◆ **What is required**:
Set the records down once more so that they match the source word for word.

#### Data for this exercise ####

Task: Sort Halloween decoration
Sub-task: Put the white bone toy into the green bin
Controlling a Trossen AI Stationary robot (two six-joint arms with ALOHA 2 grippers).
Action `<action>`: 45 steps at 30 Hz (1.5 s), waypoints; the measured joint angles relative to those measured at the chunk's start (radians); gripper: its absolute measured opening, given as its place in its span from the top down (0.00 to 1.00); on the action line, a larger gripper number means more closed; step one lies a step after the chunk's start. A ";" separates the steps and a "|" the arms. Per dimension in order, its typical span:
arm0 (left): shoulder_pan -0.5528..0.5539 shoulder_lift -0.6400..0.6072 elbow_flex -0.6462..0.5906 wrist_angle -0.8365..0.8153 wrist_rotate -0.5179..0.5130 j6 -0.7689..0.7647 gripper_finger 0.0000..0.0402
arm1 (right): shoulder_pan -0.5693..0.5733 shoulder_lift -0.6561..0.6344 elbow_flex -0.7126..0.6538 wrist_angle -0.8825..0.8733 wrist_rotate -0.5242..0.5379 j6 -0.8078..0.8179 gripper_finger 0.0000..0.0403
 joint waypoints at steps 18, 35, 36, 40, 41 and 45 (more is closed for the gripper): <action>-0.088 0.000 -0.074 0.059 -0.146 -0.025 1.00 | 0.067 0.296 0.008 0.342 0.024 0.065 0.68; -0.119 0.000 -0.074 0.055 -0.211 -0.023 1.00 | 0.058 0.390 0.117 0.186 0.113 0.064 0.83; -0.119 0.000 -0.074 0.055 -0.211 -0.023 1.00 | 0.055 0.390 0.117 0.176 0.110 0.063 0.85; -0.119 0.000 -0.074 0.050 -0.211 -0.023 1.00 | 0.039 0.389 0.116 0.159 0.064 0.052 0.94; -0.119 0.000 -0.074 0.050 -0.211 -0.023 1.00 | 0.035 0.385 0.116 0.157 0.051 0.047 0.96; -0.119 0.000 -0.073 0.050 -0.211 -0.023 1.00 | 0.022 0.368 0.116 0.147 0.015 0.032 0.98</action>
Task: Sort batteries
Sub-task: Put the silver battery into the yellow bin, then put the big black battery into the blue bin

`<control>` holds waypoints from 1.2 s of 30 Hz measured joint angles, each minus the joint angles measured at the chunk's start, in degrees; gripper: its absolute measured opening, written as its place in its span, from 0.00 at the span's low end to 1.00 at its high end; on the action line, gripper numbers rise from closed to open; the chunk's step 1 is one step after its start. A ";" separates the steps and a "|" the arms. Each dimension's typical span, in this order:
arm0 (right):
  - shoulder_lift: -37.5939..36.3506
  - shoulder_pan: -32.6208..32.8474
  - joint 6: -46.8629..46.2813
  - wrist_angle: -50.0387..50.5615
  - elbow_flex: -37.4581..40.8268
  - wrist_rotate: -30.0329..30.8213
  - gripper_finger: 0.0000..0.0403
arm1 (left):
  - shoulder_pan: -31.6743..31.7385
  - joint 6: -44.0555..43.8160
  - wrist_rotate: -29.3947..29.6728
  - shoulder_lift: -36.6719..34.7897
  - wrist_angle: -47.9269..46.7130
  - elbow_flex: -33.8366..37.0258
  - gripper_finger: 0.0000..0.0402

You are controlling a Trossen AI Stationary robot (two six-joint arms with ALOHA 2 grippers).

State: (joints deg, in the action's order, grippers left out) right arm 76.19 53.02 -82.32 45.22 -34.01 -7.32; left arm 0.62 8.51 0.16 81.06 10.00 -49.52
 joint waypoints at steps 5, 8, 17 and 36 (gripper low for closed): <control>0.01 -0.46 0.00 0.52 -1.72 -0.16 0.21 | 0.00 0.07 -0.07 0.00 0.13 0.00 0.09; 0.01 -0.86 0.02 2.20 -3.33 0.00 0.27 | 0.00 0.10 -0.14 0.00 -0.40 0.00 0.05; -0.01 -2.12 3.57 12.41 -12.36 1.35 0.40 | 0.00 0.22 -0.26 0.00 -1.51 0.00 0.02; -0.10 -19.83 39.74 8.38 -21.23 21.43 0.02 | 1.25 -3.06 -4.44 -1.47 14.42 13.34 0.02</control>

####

◆ **Output of the task**:
Task: Sort Halloween decoration
Sub-task: Put the white bone toy into the green bin
Controlling a Trossen AI Stationary robot (two six-joint arms with ALOHA 2 grippers).
Action `<action>`: 45 steps at 30 Hz (1.5 s), waypoints; the measured joint angles relative to those measured at the chunk's start (radians); gripper: its absolute measured opening, given as its place in its span from the top down (0.00 to 1.00); on the action line, a larger gripper number means more closed; step one lies a step after the chunk's start. A ";" separates the steps and a "|" the arms. Per dimension in order, its typical span:
arm0 (left): shoulder_pan -0.5528..0.5539 shoulder_lift -0.6400..0.6072 elbow_flex -0.6462..0.5906 wrist_angle -0.8365..0.8153 wrist_rotate -0.5179..0.5130 j6 -0.7689..0.7647 gripper_finger 0.0000..0.0402
arm1 (right): shoulder_pan -0.5693..0.5733 shoulder_lift -0.6561..0.6344 elbow_flex -0.7126..0.6538 wrist_angle -0.8825..0.8733 wrist_rotate -0.5242..0.5379 j6 -0.8078..0.8179 gripper_finger 0.0000..0.0403
 joint waypoints at steps 18, 35, 36, 40, 41 and 45 (more is closed for the gripper): <action>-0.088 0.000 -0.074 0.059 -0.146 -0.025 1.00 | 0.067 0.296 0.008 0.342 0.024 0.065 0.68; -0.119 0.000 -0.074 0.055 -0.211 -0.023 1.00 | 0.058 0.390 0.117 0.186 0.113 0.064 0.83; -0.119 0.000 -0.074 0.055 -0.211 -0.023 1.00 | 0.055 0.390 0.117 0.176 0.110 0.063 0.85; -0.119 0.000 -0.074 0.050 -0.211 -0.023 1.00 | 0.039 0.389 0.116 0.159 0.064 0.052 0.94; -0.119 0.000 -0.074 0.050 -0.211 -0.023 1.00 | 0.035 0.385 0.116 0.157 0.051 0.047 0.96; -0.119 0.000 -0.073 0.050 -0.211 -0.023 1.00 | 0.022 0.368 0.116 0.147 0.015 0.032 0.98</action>
Task: Sort batteries
Sub-task: Put the silver battery into the yellow bin, then put the big black battery into the blue bin

`<control>` holds waypoints from 1.2 s of 30 Hz measured joint angles, each minus the joint angles measured at the chunk's start, in degrees; gripper: its absolute measured opening, written as its place in its span, from 0.00 at the span's low end to 1.00 at its high end; on the action line, gripper numbers rise from closed to open; the chunk's step 1 is one step after its start. A ";" separates the steps and a "|" the arms. Each dimension's typical span, in this order:
arm0 (right):
  - shoulder_lift: -37.5939..36.3506
  - shoulder_pan: -32.6208..32.8474
  - joint 6: -46.8629..46.2813
  - wrist_angle: -50.0387..50.5615
  - elbow_flex: -37.4581..40.8268
  - wrist_rotate: -30.0329..30.8213
  - gripper_finger: 0.0000..0.0403
arm1 (left):
  - shoulder_pan: -31.6743..31.7385
  - joint 6: -44.0555..43.8160
  - wrist_rotate: -29.3947..29.6728
  - shoulder_lift: -36.6719..34.7897
  - wrist_angle: -47.9269..46.7130
  - elbow_flex: -33.8366..37.0258
  - gripper_finger: 0.0000..0.0402

You are controlling a Trossen AI Stationary robot (two six-joint arms with ALOHA 2 grippers).

State: (joints deg, in the action's order, grippers left out) right arm 76.19 53.02 -82.32 45.22 -34.01 -7.32; left arm 0.62 8.51 0.16 81.06 10.00 -49.52
 joint waypoints at steps 5, 8, 17 and 36 (gripper low for closed): <control>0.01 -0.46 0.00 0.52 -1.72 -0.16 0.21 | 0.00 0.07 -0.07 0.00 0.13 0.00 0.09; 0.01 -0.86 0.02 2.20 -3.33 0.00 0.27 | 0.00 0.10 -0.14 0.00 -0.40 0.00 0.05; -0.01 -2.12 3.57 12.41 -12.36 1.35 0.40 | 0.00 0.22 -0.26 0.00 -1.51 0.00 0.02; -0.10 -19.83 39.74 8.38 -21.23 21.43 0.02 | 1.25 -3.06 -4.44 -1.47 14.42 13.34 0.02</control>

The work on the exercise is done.